La noche de los cristales rotos, del 9 al 10 de noviembre de 1938, Harry
Natowitz tenía 10 años y dormía. “Cuando me desperté al día siguiente,
yo me había quedado sin colegio y mi padre, sin negocio”, recuerda. Los
nazis dedicaron aquella madrugada a quemar los comercios, oficinas y
sinagogas judías. “Yo era un niño, pero ya sabía que había un grupo de
personas, los nazis, que no nos querían y desde 1936 mis padres no me
dejaban jugar en la calle porque entonces la delación era el deporte
nacional. Vivía recluido”.
Aquella mañana empezó para la familia una larga huida. Mientras sus
padres intentaban conseguir un visado pagando sobornos en cada
consulado, Natowitz fue enviado a Amberes con unos parientes. Allí
conoció a una persona que iba a marcar su vida hasta su última voluntad:
su primo Isidoro Springer, brigadista internacional contra Franco en la
Guerra Civil.
“Me llevaba a ver a otros brigadistas y rememoraban durante horas las
batallas del Ebro, del Jarama, mientras cantaban canciones del frente.
Era la primera vez que oía hablar de España. ¡Solo había ido dos años al
colegio! Él hablaba con pena de la Guerra Civil. Era un idealista.
Después luchó contra Hitler y murió en una cárcel de la Gestapo en
1943”.
Finalmente, la familia emigró a Bolivia. El Orazio les llevó al puerto
de Arica, en Chile. Durante el trayecto, Natowitz vio cómo los nazis
infiltrados tiraban sus esvásticas al mar. “En la siguiente travesía,
hubo una explosión y el barco se hundió. Nos salvamos por un día”. Una
vez en Bolivia, Argentina les pareció “la tierra prometida”, así que
tras pagar a unos contrabandistas, llegaron al país que ya había acogido
a cientos de exiliados españoles. “Los había de todas partes: gallegos,
asturianos, murcianos... Contaban historias muy parecidas a la nuestra.
Ellos habían huido del fascismo y nosotros también. Al conocerles,
entendí de qué hablaba mi primo brigadista”.
Entre 1968 y 1971, Natowitz estuvo trabajando en Madrid como
representante de una empresa alemana de maquinaria industrial, explica
ante un bocadillo de jamón ibérico — “me encanta, siempre me llevo a
Alemania cuando vengo”—. “Cuando te ganabas la confianza de los
clientes, te hablaban del sufrimiento de no haber podido enterrar a su
familiar fusilado. Y cuando venían clientes de Alemania pedían ir al Valle de los Caídos,
les llamaba mucho la atención. En Alemania es inimaginable que pudiera
existir algo así. Es una vergüenza que siga igual que lo dejó Franco”.

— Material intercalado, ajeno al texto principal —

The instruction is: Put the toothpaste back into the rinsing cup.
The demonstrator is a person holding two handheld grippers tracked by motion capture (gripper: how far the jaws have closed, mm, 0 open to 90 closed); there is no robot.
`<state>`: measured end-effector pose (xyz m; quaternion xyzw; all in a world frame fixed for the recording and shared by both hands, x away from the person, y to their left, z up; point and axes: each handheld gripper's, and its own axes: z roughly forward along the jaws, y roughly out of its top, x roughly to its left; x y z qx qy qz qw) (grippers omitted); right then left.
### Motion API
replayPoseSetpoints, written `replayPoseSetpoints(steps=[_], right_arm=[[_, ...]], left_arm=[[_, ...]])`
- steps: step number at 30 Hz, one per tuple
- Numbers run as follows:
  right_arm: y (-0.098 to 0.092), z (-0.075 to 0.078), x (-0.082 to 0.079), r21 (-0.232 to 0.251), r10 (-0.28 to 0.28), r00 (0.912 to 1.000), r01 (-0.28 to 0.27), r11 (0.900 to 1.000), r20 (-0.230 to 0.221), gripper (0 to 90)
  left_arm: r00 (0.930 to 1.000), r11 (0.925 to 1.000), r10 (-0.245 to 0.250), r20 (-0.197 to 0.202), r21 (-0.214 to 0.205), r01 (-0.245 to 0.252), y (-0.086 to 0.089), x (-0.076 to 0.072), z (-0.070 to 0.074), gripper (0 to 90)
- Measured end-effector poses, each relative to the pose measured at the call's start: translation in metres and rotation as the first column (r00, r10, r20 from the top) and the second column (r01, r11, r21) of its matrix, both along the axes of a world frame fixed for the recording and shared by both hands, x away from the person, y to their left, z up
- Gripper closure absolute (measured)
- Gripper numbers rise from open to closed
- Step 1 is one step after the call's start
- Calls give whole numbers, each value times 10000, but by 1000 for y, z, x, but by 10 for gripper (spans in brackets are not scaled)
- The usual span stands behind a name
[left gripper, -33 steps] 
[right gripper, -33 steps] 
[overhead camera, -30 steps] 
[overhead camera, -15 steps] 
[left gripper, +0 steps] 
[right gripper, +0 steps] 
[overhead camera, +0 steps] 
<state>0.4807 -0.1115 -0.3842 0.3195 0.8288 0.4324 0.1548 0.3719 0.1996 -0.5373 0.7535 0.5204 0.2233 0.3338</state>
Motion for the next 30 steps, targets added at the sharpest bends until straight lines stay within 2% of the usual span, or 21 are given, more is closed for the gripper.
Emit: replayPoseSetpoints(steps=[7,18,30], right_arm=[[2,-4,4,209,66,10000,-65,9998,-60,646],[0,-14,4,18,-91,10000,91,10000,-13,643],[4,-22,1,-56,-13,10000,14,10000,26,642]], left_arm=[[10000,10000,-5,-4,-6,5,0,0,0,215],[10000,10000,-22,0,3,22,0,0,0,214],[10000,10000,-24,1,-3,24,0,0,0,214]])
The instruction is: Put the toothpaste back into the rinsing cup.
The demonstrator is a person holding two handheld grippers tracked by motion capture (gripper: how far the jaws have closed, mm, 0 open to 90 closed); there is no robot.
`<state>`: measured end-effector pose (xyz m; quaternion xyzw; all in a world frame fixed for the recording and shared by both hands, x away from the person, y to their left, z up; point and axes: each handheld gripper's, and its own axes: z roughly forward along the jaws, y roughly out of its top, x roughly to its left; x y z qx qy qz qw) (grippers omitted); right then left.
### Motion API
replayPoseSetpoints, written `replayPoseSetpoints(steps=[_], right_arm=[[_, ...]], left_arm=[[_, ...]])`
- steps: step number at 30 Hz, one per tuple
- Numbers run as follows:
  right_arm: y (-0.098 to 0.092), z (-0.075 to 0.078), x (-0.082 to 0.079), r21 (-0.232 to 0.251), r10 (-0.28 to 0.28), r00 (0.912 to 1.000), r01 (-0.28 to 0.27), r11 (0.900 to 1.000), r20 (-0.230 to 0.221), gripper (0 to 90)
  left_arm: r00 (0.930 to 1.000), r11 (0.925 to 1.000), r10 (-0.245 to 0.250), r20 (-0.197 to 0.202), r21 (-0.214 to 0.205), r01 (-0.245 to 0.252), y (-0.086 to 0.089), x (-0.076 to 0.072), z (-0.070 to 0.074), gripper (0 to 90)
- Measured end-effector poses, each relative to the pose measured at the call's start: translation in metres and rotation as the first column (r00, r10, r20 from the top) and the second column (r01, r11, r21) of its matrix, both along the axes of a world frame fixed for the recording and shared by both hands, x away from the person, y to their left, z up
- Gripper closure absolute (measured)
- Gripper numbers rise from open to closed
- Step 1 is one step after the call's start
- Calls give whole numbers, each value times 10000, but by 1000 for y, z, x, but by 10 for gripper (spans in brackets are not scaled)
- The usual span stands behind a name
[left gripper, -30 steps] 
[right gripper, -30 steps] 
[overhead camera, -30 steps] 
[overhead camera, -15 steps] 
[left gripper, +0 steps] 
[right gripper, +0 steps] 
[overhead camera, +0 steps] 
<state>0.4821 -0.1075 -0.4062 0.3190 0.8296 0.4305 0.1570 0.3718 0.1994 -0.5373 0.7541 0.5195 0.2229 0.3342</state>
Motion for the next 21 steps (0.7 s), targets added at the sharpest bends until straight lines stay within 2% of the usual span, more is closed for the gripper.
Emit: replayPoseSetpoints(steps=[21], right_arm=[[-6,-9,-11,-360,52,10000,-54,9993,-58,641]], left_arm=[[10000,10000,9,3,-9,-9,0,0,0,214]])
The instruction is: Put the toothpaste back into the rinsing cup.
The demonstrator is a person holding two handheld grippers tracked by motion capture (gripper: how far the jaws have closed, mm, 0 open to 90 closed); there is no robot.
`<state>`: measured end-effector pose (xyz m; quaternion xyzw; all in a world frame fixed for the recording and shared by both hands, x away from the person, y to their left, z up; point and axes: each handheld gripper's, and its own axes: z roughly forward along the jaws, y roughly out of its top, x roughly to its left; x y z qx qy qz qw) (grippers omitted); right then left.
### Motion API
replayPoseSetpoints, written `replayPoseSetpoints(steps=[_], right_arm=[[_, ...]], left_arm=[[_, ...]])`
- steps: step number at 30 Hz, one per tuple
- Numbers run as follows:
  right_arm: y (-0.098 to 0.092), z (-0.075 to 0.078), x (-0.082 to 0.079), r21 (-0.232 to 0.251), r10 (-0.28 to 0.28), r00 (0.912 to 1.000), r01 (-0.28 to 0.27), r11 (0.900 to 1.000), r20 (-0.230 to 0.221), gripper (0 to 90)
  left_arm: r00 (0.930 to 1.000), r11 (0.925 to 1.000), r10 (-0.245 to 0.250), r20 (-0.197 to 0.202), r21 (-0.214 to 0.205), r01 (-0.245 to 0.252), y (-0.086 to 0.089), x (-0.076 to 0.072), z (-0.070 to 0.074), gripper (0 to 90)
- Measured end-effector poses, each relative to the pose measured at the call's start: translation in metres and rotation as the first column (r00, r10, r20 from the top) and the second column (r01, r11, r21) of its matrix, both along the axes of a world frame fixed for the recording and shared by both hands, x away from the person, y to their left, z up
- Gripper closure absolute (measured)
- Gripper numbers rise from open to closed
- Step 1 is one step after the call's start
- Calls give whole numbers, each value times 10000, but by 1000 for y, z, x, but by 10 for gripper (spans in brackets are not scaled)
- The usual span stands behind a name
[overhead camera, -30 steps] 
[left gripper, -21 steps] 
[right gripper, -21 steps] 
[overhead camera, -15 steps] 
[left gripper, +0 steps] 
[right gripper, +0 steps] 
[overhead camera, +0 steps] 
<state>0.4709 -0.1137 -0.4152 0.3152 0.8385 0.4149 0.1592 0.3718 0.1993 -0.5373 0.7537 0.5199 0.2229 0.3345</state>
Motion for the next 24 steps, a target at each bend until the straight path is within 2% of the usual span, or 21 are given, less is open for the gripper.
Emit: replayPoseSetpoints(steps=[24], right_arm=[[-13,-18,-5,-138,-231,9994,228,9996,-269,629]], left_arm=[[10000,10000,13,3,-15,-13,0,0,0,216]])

Por todo esto, cuando Natowitz se puso a escribir su última voluntad, se acordó de incluir en su testamento a la Asociación para la Recuperación de la Memoria Histórica,
que ha impulsado la apertura de más de un centenar de fosas desde el
año 2000. “Les escribí una carta pidiendo su número de cuenta y se
sorprendieron mucho. Me invitaron a un acto de entrega de restos. Pensé
que iba a ser un observador neutral, que no me afectaría. Pero lloré
como un perro al ver a los hijos y nietos transportar los pequeños
cofres llenos de trozos de huesos. Yo perdí 20 familiares durante el Holocausto,
cremados en campos de concentración. En España también hubo Holocausto,
aunque muchos españoles no sean conscientes. Es un escándalo que 40
años después de la muerte de Franco siga habiendo tantos esqueletos
tirados en fosas y cunetas. Pienso en ese abandono y siento rabia”.